Descola provides a wealth of information on the mores of the Achuar, their religion, cosmology, attitude to sex, hunting habits, and so on. But why should this interest a general audience? To become significant Descola's material needs a wider context. Unfortunately in this book the context is provided by two myths: the Noble Savage and the status of Claude Levi-Strauss as the Copernicus of anthropology.

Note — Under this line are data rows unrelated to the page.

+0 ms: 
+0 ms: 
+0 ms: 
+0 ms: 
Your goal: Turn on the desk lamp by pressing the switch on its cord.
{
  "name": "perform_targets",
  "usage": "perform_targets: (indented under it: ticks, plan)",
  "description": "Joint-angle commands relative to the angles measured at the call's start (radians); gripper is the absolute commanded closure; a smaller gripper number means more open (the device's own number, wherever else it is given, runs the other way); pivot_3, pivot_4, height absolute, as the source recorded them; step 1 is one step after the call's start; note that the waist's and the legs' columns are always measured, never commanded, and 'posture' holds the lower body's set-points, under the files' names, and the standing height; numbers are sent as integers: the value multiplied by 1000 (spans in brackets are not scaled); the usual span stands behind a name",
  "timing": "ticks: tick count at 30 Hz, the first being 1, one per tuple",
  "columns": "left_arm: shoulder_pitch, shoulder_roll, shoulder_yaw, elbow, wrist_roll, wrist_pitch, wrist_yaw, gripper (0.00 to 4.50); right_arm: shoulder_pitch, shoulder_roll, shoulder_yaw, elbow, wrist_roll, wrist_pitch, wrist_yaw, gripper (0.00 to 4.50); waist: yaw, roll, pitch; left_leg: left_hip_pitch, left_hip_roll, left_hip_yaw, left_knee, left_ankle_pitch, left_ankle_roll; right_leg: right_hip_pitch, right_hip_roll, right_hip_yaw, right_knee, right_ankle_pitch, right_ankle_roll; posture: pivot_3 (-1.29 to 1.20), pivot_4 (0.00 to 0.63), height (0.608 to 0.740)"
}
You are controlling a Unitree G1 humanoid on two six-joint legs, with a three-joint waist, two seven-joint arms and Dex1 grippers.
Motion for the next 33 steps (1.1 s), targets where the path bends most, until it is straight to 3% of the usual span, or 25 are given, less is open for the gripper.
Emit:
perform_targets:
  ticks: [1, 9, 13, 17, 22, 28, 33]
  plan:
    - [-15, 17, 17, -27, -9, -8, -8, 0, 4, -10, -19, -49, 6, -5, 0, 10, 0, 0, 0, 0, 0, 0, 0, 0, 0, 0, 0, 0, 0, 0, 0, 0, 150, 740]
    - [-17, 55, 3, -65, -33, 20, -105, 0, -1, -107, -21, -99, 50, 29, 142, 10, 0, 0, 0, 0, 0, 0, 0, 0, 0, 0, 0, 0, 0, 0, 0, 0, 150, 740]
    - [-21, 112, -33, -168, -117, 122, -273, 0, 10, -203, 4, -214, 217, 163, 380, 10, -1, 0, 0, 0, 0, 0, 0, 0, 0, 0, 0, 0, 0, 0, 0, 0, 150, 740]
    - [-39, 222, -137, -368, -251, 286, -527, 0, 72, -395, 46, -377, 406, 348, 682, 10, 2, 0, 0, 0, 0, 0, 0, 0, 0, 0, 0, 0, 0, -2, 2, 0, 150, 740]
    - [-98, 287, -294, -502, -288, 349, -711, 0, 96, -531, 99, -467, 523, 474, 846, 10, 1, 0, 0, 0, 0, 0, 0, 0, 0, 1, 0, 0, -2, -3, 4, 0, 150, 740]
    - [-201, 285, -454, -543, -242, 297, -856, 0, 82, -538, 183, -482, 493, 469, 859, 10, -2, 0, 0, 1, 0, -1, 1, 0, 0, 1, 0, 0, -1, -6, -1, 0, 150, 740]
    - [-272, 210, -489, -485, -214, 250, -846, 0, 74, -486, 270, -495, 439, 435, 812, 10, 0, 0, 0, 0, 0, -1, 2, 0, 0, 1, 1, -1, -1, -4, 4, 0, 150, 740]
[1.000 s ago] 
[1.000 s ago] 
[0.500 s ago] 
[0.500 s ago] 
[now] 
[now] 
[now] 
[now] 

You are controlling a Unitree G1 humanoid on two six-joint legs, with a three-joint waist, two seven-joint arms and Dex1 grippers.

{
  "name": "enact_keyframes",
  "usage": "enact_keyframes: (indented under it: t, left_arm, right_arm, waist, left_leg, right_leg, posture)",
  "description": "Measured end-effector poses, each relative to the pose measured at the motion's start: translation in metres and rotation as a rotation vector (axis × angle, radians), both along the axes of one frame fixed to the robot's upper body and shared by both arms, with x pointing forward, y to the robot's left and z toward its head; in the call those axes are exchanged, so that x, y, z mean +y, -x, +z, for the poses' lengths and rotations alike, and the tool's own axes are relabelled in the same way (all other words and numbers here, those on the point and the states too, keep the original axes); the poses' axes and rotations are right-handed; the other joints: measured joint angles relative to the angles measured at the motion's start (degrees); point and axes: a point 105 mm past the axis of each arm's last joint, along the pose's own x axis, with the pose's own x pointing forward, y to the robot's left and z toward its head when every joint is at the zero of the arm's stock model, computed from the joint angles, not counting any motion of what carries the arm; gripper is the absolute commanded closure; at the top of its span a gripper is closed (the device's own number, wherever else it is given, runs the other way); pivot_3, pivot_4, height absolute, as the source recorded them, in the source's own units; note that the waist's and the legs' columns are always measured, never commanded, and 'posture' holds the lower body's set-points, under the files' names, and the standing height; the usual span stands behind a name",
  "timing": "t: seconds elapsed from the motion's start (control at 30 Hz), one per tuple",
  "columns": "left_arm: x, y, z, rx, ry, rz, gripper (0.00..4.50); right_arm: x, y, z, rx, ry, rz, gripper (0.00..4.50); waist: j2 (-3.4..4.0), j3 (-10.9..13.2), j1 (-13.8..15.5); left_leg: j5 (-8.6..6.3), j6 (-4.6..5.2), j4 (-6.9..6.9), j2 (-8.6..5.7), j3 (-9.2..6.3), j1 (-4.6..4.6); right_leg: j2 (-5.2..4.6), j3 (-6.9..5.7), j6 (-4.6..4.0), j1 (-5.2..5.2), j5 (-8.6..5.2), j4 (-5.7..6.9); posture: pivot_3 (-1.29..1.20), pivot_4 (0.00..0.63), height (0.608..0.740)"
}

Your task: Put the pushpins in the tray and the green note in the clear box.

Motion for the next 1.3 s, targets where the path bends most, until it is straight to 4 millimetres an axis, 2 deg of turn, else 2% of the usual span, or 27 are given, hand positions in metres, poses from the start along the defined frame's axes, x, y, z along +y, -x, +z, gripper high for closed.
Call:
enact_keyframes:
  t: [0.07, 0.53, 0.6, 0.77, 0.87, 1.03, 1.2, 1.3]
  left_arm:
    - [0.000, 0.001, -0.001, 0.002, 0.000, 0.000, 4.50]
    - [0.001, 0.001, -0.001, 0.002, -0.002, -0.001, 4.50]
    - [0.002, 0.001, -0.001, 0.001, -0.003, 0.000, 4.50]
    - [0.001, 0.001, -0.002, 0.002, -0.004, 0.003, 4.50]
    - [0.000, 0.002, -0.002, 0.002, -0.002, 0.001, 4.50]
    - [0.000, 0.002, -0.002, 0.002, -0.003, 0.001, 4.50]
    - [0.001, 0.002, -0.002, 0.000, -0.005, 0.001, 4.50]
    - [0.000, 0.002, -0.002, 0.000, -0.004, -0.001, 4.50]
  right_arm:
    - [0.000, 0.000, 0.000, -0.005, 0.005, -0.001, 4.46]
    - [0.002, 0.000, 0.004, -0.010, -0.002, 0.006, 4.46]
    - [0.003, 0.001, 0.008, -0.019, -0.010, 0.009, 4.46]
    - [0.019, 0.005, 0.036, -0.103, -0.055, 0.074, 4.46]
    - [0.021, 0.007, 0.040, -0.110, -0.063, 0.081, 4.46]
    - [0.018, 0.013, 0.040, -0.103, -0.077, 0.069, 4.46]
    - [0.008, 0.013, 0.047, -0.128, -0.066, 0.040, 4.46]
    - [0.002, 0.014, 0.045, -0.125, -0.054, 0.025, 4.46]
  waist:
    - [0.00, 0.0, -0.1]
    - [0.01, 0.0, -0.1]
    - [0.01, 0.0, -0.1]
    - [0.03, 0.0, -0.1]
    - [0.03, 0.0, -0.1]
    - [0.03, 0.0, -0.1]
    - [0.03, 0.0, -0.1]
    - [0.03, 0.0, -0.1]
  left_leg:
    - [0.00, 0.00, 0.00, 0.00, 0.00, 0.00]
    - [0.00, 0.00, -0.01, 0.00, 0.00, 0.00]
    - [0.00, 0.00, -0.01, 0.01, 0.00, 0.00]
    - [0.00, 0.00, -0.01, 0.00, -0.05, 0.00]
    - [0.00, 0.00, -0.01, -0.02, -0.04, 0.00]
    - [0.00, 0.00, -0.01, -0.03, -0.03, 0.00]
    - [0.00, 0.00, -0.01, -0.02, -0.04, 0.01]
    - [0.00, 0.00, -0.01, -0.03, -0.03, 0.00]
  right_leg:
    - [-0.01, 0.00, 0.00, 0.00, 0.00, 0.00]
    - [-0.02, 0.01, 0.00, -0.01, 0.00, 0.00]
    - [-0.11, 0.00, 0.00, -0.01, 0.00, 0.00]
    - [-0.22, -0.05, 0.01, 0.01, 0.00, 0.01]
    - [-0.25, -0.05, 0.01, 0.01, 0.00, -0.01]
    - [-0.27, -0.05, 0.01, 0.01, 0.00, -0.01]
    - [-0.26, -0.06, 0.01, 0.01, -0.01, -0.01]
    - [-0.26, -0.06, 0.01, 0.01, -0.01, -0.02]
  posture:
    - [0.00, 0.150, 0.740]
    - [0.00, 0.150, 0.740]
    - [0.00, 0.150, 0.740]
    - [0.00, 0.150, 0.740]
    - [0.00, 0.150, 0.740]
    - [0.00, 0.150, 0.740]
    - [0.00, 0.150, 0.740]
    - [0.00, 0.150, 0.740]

Descola is po-faced and politically correct. Determined that his savages be noble, he explains away the intense Achuar prejudice against homosexuality as follows: "The reprobation prompted by such behaviour expresses not so much a moral judgement as repugnance in the face of any confusion between domains and categories whose absolute separation is deemed necessary for the world to run properly." The polygamous Achuar do not treat their women well, so Descola goes to the moon and back trying to show that they are not really "sexist." Cultural relativism reaches its apogee when Descola witnesses a man brutally beating his wife. He feels ill at ease, but comforts himself with the thought that a western ethnologist is "disinclined to foist upon other people a morality that is of no use to them." I think it is fair to say that, in those two quotations, Descola begs every relevant question.

A disciple of Levi-Strauss, Descola consistently shows the master's maddening inability to make his meaning crystal-clear. A ham-fisted attempt to "refute" Jungian dream interpretation via the dreams of the Achuar turns out to be simply part of Levi-Strauss's a priori quarrel with depth psychology. Descola uses his guru's methodological tool kit to "elucidate" Achuar dreams in blithe confidence that it is the correct way to proceed.

In common with many other ethnologists, Descola is fundamentally contemptuous of the primitive societies he purports to champion. After a short period with the Achuar he of course knows, better than they do, the true meaning of their society. It is this kind of arrogance that infuriates many Anglo- Saxon readers with the Levi-Straussians. Descola even produces the preposterous argument that to be sceptical that the methodologies of the Sorbonne can unlock the secrets of the Amazon is to be "racist".

The truth is that Descola and his ilk do not travel to exotic places in search of new knowledge. They go in search of new tribes whose culture can be processed through the Levi-Strauss hermeneutical machine. Given that this can be done just as easily in a Parisian study as in the Amazon jungle, my question to Descola would be: was your journey really necessary?